-- WORK TASK --
Below are some records. Return exactly the lines from the one with "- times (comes" to the one with "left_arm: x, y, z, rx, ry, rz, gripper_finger", and nothing else.

(Saved data entries)
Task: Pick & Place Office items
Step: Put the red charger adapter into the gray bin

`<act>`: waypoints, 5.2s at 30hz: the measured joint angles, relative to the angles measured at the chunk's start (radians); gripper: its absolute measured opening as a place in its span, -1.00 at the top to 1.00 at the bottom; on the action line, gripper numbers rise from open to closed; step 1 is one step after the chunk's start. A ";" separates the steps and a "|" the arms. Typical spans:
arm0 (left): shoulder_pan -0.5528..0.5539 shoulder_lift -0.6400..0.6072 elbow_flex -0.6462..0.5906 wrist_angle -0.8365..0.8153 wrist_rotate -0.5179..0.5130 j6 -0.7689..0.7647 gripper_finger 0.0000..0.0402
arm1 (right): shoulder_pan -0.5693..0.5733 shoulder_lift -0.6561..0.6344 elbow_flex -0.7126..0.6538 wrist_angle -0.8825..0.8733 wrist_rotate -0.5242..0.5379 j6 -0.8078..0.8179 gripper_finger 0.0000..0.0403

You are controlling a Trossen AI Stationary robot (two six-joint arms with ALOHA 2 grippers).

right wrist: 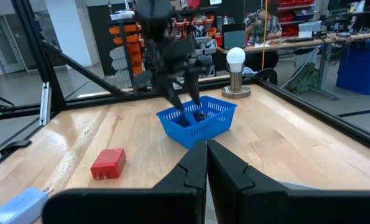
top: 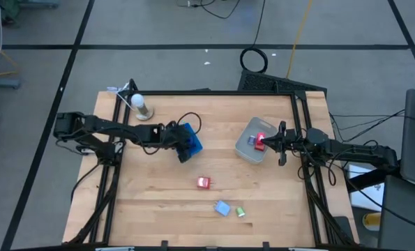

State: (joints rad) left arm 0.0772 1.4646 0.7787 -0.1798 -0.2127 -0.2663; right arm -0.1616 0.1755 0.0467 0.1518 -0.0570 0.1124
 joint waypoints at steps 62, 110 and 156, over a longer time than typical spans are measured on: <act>-0.142 -1.228 -0.659 0.077 -0.263 -0.060 0.95 | 0.193 0.693 0.261 0.288 -0.042 0.156 0.89; -0.142 -1.131 -0.659 0.079 -0.285 -0.114 0.88 | 0.350 1.756 1.136 -0.089 0.031 0.111 -0.97; -0.143 -1.131 -0.659 0.069 -0.282 -0.100 0.88 | 0.392 1.776 1.134 0.025 0.050 -0.013 -0.01</act>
State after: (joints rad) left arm -0.0658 0.3340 0.1196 -0.1109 -0.4950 -0.3664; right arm 0.2308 1.9517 1.1805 0.1771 -0.0073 0.0993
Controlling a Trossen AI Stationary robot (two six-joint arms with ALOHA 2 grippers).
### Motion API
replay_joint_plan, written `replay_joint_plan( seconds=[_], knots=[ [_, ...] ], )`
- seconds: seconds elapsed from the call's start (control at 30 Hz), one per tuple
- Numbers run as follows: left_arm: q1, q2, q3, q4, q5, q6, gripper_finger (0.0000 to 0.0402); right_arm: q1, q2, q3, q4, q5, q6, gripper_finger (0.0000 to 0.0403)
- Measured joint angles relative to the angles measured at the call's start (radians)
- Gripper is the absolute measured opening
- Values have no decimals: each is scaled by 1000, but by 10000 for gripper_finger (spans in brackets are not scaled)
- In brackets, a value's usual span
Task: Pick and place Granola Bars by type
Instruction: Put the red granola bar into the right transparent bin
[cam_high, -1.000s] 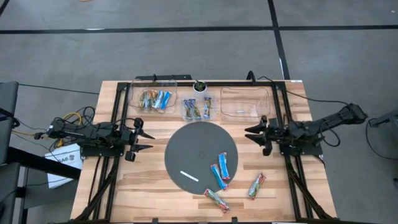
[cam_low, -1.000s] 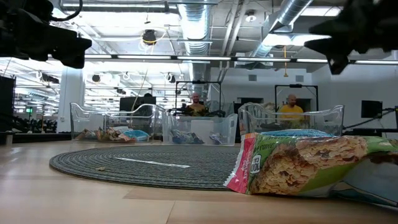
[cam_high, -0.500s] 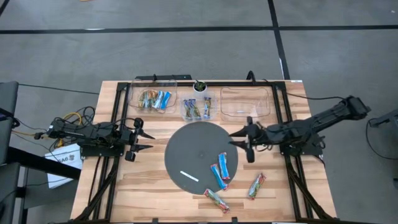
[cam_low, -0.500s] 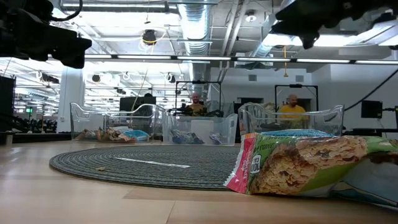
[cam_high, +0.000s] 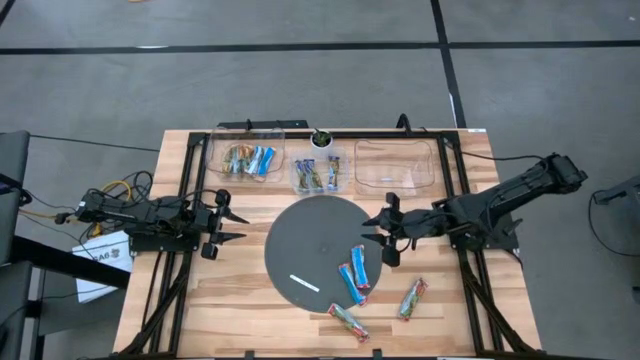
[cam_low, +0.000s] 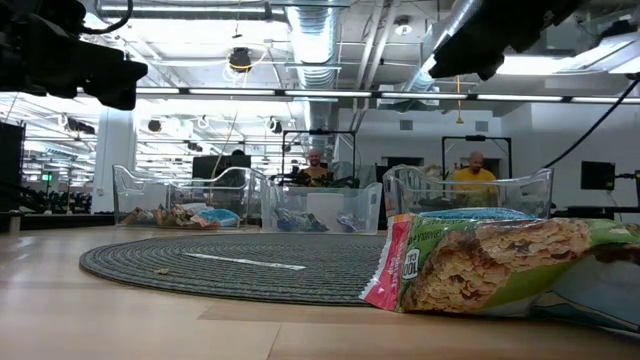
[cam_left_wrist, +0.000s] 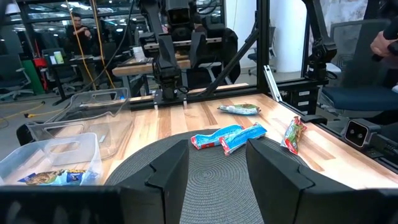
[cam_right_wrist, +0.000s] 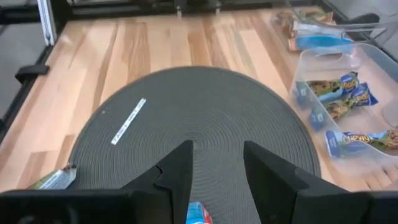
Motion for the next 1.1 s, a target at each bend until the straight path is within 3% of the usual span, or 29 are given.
replay_joint_plan(
  seconds=[0.3,0.53,0.67,0.87,1.1],
  knots=[
    [0,0,0,0,0,0,154,31,36,76,-80,0,-32,134],
    [0,0,0,0,0,0,154,73,86,126,-346,-14,-61,134],
    [0,0,0,0,0,0,154,95,161,169,-474,-85,-60,134],
    [0,0,0,0,0,0,154,131,273,217,-553,-317,-61,134],
    [0,0,0,0,0,0,154,249,410,308,-655,-338,-126,134]
  ],
)
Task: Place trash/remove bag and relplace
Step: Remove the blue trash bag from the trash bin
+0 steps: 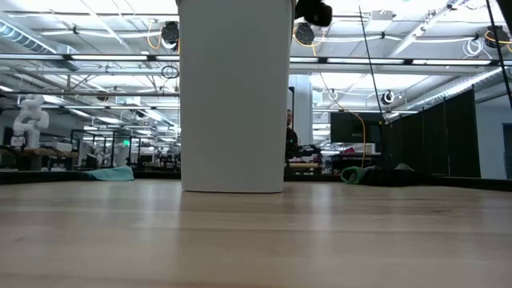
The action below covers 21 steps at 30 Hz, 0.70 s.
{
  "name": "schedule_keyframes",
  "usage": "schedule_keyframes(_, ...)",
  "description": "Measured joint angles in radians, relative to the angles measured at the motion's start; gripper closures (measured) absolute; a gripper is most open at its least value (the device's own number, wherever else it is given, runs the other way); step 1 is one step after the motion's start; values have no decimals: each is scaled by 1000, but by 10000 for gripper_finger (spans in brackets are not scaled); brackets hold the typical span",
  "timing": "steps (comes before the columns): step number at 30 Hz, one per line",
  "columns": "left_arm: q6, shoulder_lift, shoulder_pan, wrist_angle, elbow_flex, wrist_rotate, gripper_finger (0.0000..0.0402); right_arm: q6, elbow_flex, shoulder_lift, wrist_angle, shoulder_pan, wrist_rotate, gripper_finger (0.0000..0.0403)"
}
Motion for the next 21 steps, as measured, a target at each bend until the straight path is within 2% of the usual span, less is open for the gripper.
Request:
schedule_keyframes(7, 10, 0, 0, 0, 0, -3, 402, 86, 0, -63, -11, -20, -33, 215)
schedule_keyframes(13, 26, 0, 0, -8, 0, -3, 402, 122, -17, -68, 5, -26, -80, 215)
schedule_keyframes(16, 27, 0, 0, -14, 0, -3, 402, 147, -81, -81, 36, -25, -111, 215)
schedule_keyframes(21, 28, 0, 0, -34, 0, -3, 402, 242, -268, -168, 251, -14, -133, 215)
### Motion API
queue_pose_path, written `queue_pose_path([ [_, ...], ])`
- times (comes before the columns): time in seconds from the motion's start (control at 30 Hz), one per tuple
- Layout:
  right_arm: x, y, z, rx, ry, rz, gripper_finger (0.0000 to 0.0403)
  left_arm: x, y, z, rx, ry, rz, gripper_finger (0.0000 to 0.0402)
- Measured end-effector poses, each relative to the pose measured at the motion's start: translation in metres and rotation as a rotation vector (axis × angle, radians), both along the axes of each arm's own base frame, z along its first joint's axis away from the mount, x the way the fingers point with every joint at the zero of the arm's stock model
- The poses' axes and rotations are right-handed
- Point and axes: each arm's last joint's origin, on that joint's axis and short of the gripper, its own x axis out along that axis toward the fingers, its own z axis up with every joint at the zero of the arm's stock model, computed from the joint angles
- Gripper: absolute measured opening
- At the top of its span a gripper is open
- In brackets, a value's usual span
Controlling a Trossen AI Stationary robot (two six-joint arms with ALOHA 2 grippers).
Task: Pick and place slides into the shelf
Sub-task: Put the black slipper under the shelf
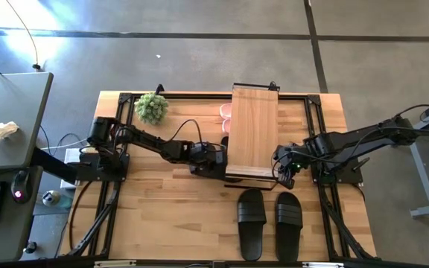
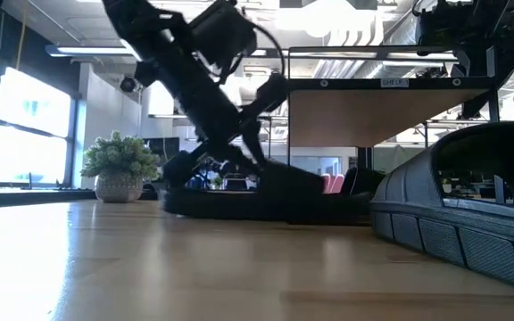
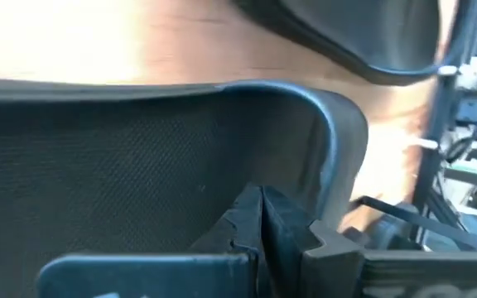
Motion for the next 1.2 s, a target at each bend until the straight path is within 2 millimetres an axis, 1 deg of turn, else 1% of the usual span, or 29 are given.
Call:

-- SOLUTION TO THIS TASK --
- times (comes before the columns): time in seconds from the motion's start (control at 30 Hz), one per tuple
- Layout:
  right_arm: x, y, z, rx, ry, rz, gripper_finger (0.0000 to 0.0403)
  left_arm: x, y, z, rx, ry, rz, gripper_finger (0.0000 to 0.0402)

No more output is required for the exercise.